1. Pre-eclampsia is a serious complication of pregnancy that is potentially life threatening for both the mother and baby. It encompasses a number of abnormalities that may be present in other clinical conditions. 2. A placenta is essential for the development of pre-eclampsia and can be important in the pathogenesis of pre-eclampsia. Normal pregnancy is associated with remodelling of the maternal spiral arteries, which deliver blood to the placental villous space. Remodelling involves invasion by placental cytotrophoblasts that cause the maternal spiral arteries to lose their smooth muscle and become capacitance vessels; this process, known as placentation, is complete by 20 weeks of pregnancy. Poor placentation is associated with small-for-gestational-age fetuses and some cases of pre-eclampsia.
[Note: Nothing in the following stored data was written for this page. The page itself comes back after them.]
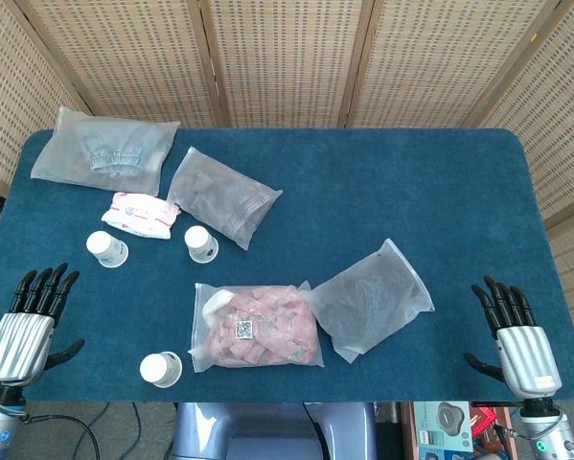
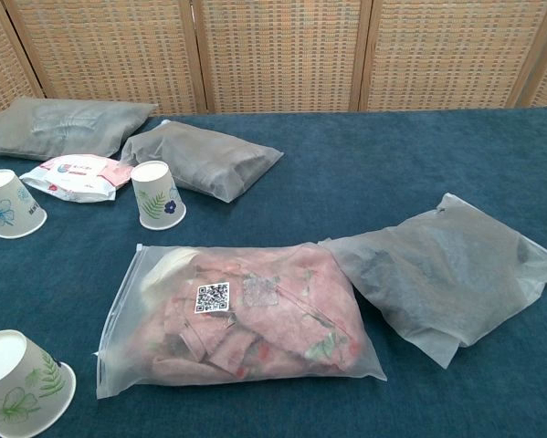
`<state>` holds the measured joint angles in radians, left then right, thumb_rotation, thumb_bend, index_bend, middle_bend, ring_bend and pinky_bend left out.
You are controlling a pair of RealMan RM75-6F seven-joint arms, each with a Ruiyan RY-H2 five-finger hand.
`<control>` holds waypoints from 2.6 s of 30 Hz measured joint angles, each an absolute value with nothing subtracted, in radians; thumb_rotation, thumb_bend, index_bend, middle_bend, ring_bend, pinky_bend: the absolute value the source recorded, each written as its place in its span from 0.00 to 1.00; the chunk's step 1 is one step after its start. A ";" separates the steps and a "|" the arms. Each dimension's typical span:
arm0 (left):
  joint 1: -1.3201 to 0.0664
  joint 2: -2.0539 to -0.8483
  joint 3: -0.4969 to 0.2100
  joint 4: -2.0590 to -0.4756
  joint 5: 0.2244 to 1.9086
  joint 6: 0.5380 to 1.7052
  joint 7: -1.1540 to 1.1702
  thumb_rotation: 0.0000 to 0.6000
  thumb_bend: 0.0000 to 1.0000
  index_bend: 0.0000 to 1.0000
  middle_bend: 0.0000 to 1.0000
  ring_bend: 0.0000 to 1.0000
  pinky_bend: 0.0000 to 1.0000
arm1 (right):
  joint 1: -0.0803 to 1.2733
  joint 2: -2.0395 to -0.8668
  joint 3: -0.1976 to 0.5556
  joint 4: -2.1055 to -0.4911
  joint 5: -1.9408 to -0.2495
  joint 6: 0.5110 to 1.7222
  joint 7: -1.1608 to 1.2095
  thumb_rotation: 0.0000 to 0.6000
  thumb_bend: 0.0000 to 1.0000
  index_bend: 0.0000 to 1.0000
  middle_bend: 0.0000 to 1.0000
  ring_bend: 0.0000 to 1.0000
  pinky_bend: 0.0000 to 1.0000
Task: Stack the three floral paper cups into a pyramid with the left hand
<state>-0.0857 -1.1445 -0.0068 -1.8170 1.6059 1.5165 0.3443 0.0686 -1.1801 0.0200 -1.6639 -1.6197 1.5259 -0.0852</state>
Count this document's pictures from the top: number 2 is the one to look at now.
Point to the paper cup green flower print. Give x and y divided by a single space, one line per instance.
26 388

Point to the paper cup fern navy flower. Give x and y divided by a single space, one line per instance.
156 196

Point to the woven rattan folding screen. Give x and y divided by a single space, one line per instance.
277 55

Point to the frosted bag with dark garment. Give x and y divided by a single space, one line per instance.
437 274
200 155

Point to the frosted bag with grey garment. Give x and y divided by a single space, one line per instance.
72 123

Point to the pink white wet wipes pack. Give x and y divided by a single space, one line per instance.
72 178

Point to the frosted bag pink floral garment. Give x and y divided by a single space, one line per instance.
255 328

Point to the paper cup blue flower print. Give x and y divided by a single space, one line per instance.
8 205

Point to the teal fabric table cover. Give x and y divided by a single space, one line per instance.
346 182
It is thought that poor placentation can result in a hypoxic placenta that releases 'toxic substances' into the maternal circulation, contributing to the maternal syndrome. A number of candidate 'toxic substances' have been proposed, but none is universally raised in pre-eclampsia. 3. Although the placenta is necessary for the development of pre-eclampsia, the extent to which placental abnormalities contribute to the condition varies. It is becoming apparent that maternal constitutional factors may also be important in this syndrome. Underlying hypertension, diabetes and obesity strongly predispose to pre-eclampsia. However, a continuum of risk may exist for blood pressure, bodyweight, glucose and lipids, which, in combination with each other and some degree of placental abnormalities, may lead to the development of pre-eclampsia. 4. The present review will focus on the maternal constitutional factors that define the metabolic syndrome and examine their contribution to pre-eclampsia and the long-term consequences for cardiovascular health.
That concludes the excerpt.